• [WHAT YOU NEED TO DO]: Run through the records and, wherever a line holds the word "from", return that line.

• [DATA SHOWN]:

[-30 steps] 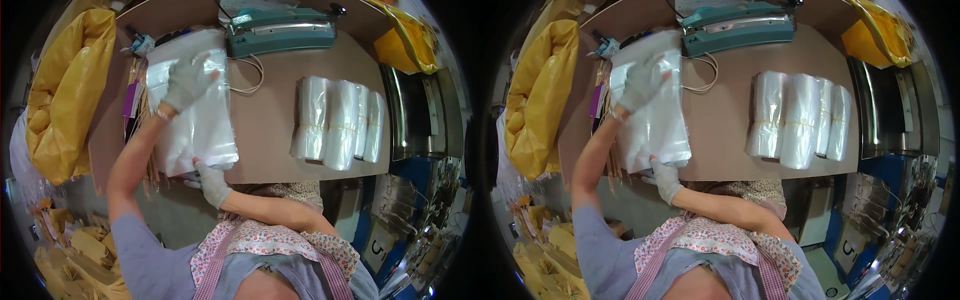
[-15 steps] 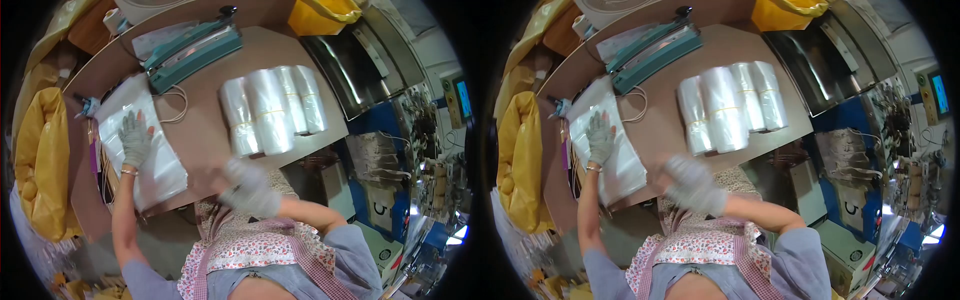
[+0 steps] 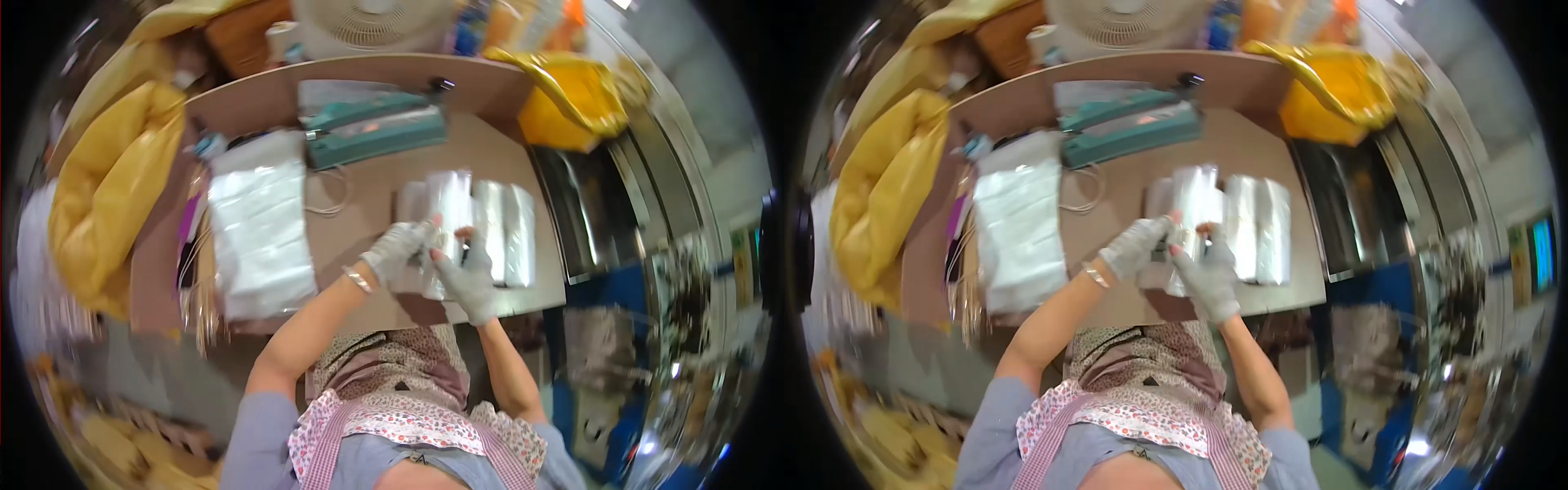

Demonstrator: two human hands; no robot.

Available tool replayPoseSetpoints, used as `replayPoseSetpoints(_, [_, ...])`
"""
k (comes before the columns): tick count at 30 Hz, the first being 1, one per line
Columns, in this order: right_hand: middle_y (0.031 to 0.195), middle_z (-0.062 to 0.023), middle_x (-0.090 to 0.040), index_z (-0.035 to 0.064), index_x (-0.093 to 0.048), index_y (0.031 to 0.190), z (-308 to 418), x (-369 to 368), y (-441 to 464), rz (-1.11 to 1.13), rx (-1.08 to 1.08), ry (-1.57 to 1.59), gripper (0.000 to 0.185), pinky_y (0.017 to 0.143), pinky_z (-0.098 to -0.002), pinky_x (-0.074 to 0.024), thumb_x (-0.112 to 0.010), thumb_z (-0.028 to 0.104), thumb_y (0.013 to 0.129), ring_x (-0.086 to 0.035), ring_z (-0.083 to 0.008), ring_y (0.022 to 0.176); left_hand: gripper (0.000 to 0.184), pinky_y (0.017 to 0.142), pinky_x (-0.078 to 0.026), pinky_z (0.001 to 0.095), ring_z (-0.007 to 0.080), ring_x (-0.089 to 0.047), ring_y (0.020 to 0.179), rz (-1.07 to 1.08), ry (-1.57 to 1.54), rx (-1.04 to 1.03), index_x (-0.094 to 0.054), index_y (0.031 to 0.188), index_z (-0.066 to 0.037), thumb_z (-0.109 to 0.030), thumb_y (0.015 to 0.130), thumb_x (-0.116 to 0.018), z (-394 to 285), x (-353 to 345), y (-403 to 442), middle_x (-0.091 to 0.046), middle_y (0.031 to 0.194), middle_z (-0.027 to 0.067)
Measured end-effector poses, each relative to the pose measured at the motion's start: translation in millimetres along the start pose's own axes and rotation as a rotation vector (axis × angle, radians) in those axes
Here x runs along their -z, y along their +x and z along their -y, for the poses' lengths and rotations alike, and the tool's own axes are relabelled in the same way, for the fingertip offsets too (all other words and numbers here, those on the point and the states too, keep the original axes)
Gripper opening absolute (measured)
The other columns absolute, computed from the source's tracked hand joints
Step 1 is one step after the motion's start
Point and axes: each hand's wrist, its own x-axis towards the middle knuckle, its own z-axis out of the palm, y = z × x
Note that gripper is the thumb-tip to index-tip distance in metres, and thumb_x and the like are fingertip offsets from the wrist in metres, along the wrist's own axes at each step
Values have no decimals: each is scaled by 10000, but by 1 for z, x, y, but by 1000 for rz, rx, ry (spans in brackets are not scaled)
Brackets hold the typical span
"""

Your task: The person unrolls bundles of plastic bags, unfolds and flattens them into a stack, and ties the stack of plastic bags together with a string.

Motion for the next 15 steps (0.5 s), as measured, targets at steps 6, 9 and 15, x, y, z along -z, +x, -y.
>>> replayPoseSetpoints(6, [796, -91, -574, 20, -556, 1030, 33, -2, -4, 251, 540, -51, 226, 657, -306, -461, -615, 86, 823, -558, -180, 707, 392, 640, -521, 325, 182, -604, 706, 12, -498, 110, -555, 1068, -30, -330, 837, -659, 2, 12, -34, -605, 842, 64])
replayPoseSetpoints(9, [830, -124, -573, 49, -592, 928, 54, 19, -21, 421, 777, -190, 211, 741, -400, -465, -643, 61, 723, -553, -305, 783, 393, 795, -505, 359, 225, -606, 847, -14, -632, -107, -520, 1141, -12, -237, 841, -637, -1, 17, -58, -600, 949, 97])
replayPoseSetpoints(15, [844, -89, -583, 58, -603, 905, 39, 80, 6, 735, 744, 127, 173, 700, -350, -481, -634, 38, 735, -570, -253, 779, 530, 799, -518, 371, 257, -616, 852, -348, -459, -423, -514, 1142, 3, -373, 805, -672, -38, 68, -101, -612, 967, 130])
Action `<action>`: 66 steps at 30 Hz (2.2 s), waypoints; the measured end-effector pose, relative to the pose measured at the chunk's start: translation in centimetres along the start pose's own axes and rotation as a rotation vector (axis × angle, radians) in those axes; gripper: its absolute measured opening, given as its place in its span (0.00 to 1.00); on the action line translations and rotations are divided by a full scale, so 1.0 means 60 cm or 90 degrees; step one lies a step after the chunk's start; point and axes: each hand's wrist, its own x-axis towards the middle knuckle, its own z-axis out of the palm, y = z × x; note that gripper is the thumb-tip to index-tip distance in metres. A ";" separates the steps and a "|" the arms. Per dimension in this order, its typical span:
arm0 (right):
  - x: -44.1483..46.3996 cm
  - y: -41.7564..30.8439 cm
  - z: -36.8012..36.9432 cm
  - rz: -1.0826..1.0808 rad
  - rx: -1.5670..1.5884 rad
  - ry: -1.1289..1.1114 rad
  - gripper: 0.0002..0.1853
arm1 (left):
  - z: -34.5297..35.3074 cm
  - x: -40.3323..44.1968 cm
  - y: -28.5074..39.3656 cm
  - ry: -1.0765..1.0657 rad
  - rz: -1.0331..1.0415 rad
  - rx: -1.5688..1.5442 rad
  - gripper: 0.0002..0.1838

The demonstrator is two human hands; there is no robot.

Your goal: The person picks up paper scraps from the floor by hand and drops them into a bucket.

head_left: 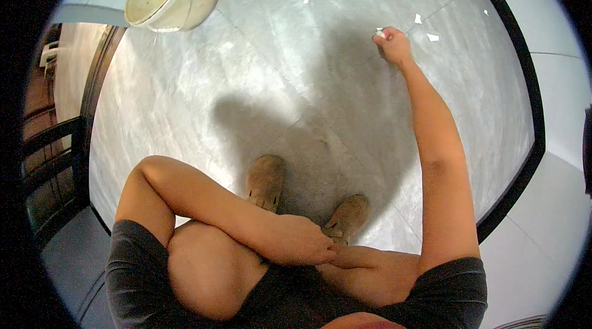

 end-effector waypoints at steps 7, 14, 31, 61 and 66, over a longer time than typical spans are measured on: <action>0.009 0.018 -0.031 0.218 0.668 -0.116 0.15 | 0.009 -0.002 0.002 0.030 0.009 0.013 0.12; 0.006 -0.003 -0.023 0.174 0.556 0.023 0.15 | 0.001 0.000 0.000 -0.004 -0.001 0.008 0.12; 0.051 -0.015 0.017 0.121 -0.090 0.076 0.16 | -0.002 -0.016 -0.015 0.040 0.004 -0.028 0.13; 0.029 -0.057 -0.084 0.056 -0.104 0.058 0.15 | -0.006 0.003 -0.072 -0.007 0.358 -0.097 0.11; 0.031 -0.120 -0.079 0.033 -0.220 -0.055 0.11 | -0.016 0.008 -0.068 0.018 0.319 -0.105 0.14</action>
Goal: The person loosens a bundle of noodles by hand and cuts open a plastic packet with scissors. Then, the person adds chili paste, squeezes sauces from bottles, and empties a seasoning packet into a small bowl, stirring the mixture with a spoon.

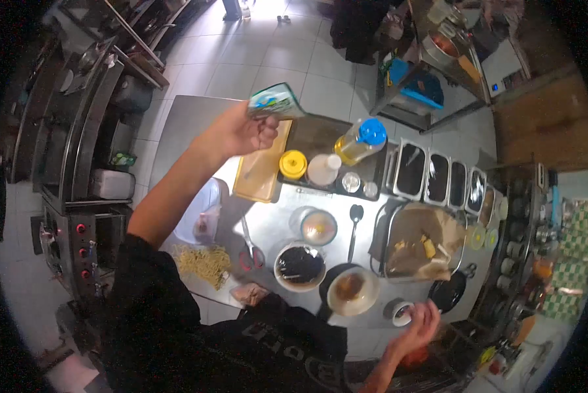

• [ANSWER SECTION]:
The other columns absolute, computed from the source's tracked hand joints
Note that gripper is the thumb-tip to index-tip distance in metres, and thumb_x and the like are fingertip offsets from the wrist in metres, along the wrist's own axes at each step
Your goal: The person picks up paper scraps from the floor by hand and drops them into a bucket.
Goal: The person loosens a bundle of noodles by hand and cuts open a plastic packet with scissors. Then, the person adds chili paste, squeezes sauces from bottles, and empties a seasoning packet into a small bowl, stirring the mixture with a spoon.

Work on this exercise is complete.